We don’t. You, who go into a voting booth and move the lever and vote for someone that’s a very different level of influence compared to Rockefeller or Bezos when they want to influence people, they use their money. Jeffrey Bezos purchased the Washington Post. That gives him an influence that you and I can’t even dream about. That’s not democracy. That’s not equal influence, equal access, one person one vote. That’s all thrown aside and so democracy is not the way we organize the big picture. Capitalism by concentrating wealth in the hands of a small number of people contradicts democracy. Makes a joke out of democracy.
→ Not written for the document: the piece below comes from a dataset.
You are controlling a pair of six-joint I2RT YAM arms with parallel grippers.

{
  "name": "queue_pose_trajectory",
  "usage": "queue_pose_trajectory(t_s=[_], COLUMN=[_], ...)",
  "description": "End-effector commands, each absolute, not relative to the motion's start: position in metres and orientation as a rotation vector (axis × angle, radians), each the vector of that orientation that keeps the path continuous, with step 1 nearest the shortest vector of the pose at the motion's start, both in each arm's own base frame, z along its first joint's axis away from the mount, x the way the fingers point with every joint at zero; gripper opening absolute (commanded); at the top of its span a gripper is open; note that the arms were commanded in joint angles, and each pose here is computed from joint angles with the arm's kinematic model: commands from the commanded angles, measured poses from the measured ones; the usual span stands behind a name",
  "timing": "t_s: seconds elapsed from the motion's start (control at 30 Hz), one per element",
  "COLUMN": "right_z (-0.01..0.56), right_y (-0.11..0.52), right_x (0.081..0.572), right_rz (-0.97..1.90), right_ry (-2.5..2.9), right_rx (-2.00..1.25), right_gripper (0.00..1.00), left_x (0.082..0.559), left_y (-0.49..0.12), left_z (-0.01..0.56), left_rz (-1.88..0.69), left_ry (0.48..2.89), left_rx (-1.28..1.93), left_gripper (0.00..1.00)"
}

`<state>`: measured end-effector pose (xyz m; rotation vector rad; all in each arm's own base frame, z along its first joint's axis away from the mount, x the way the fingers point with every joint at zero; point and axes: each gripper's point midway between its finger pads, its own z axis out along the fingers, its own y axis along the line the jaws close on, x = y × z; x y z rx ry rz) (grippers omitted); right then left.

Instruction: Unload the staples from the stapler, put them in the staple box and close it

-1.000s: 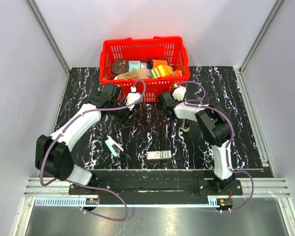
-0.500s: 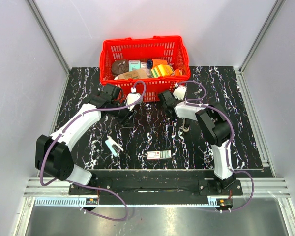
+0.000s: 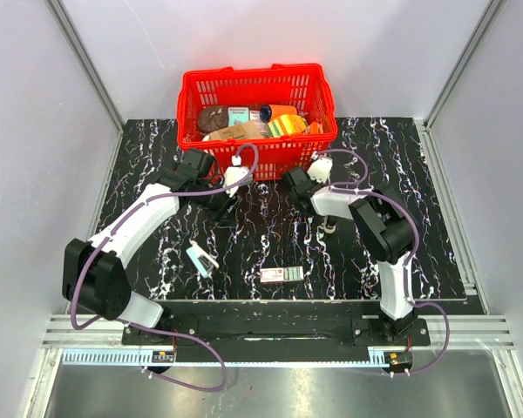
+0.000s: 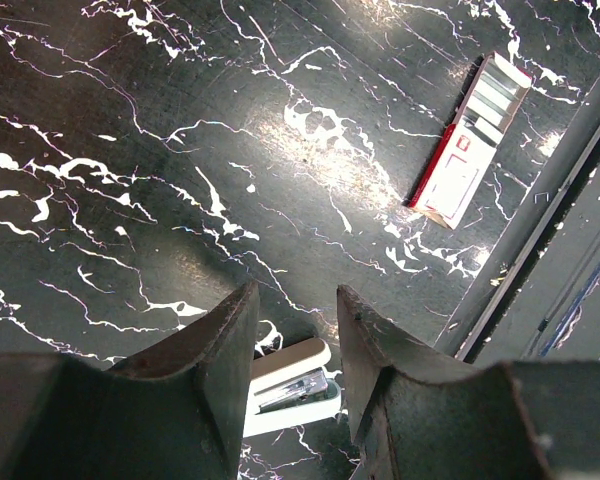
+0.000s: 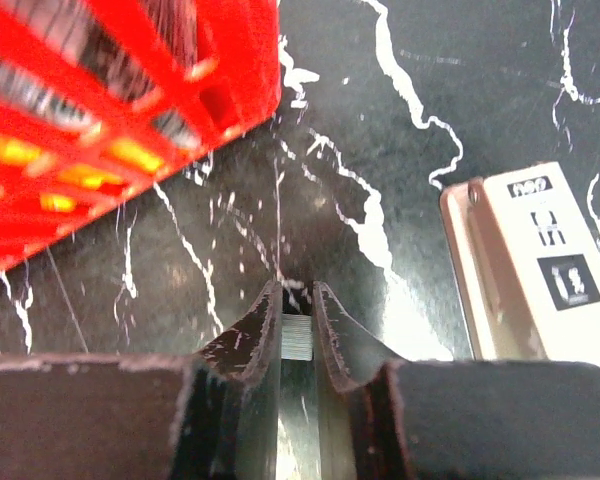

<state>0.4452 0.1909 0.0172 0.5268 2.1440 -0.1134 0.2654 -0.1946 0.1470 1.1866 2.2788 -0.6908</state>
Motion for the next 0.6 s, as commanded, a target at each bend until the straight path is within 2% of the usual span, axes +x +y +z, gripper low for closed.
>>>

You know, we have the forms of democracy, but they’re paper-thin and the minute you go behind to see how it works you find Mr. and Ms. Moneybags in control of this situation and using more and more money. If I have my numbers right, the 2020 election saw the expenditure of in excess of 13 billion dollars spent on that election, and that’s probably an underestimate. Those 13 billion were not equally contributed by everybody. They were overwhelmingly contributed as all the documents show by a tiny core of very rich people and corporations. So, no, what was attacked on the Capitol on January 6 was a political regime trying to out throw, overthrow another one. A serious question, important, very bad, very scary, but an assault on our democracy, the biggest assault on our democracy is the economic system we do not question enough and that we don’t change, because it is the underlying sickness of that system, it undercuts democracy not just at the workplace but everywhere else.